• **What is expected**: What lines of the listing include the string "that"? Show them all.

===

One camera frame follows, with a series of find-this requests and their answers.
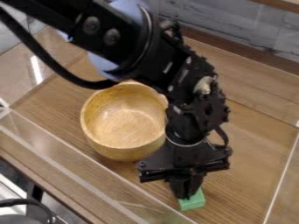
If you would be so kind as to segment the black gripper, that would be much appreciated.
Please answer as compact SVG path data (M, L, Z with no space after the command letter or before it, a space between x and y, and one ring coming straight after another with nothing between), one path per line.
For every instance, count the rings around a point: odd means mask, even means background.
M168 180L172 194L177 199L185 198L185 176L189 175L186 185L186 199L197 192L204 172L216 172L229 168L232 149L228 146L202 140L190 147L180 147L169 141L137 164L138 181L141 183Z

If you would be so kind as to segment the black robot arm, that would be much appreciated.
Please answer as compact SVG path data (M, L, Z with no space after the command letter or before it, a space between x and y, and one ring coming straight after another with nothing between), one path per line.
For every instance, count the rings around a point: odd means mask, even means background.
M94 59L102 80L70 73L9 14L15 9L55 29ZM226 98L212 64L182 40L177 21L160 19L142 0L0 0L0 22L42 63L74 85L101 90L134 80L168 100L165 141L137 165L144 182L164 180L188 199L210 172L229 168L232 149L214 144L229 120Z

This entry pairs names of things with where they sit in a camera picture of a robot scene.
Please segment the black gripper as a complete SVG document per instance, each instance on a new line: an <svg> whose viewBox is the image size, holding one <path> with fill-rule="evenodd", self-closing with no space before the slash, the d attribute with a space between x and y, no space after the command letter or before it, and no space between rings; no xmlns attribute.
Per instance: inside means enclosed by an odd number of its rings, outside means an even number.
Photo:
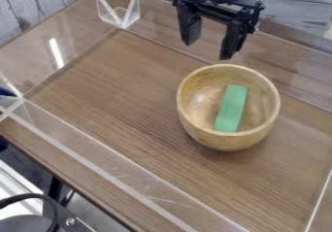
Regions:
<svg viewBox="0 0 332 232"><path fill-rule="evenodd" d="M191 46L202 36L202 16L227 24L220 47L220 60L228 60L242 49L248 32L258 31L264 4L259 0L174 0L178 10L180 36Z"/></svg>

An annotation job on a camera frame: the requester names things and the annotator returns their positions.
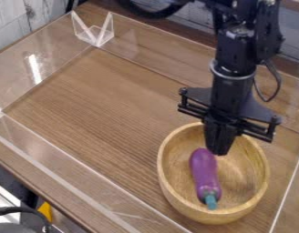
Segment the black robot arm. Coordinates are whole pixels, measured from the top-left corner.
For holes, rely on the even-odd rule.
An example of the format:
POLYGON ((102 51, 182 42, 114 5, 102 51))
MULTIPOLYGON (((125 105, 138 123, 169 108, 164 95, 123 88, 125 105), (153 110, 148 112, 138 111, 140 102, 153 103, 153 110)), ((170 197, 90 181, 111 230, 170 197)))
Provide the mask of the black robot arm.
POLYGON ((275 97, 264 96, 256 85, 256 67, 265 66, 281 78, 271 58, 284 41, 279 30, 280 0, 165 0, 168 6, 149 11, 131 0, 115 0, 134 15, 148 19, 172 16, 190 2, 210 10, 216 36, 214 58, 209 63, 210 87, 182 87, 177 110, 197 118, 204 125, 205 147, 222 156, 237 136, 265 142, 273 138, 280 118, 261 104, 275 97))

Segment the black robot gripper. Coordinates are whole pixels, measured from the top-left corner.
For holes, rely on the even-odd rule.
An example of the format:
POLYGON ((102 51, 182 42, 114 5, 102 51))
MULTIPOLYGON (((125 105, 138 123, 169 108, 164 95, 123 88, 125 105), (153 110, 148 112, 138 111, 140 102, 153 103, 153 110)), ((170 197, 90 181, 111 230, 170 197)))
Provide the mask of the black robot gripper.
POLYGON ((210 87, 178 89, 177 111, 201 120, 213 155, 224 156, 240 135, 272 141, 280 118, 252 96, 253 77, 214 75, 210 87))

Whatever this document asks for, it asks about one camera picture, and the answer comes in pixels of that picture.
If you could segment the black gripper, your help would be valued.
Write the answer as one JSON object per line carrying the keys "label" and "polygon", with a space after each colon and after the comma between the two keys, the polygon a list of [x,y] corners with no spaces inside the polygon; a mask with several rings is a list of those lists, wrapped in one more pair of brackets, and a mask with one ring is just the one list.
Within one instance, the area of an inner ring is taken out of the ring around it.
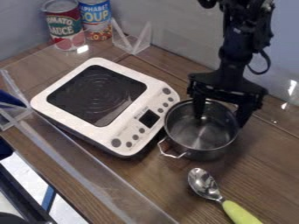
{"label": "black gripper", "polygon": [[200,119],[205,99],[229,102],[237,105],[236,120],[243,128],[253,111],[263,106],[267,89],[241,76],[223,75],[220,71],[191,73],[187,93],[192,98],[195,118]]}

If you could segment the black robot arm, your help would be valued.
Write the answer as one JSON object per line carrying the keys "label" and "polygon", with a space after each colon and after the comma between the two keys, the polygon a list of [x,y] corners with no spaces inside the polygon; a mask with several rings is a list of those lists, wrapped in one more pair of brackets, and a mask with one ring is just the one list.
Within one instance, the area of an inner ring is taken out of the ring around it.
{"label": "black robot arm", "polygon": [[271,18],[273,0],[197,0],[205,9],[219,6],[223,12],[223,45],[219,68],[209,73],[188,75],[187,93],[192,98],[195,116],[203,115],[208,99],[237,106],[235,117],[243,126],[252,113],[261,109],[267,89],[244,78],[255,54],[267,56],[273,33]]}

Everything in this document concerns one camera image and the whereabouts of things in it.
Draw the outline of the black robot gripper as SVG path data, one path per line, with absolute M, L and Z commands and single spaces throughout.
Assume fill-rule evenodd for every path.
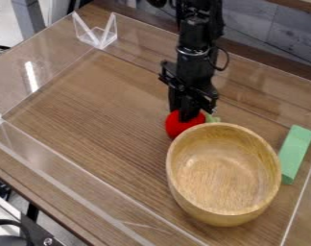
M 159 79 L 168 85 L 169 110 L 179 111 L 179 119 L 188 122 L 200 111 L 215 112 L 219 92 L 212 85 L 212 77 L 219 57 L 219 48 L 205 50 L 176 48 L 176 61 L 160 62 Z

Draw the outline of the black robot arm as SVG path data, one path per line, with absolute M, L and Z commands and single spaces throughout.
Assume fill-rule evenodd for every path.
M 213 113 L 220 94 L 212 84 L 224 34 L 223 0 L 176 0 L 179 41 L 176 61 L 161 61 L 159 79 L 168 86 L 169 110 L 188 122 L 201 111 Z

===

• **Expected output**:
If you would be so kind as to segment the black gripper, that would be much appreciated.
If you would be so kind as to segment the black robot arm, that would be much appreciated.
Whatever this document asks for, it asks about one camera picture, and the answer comes in pixels of that picture.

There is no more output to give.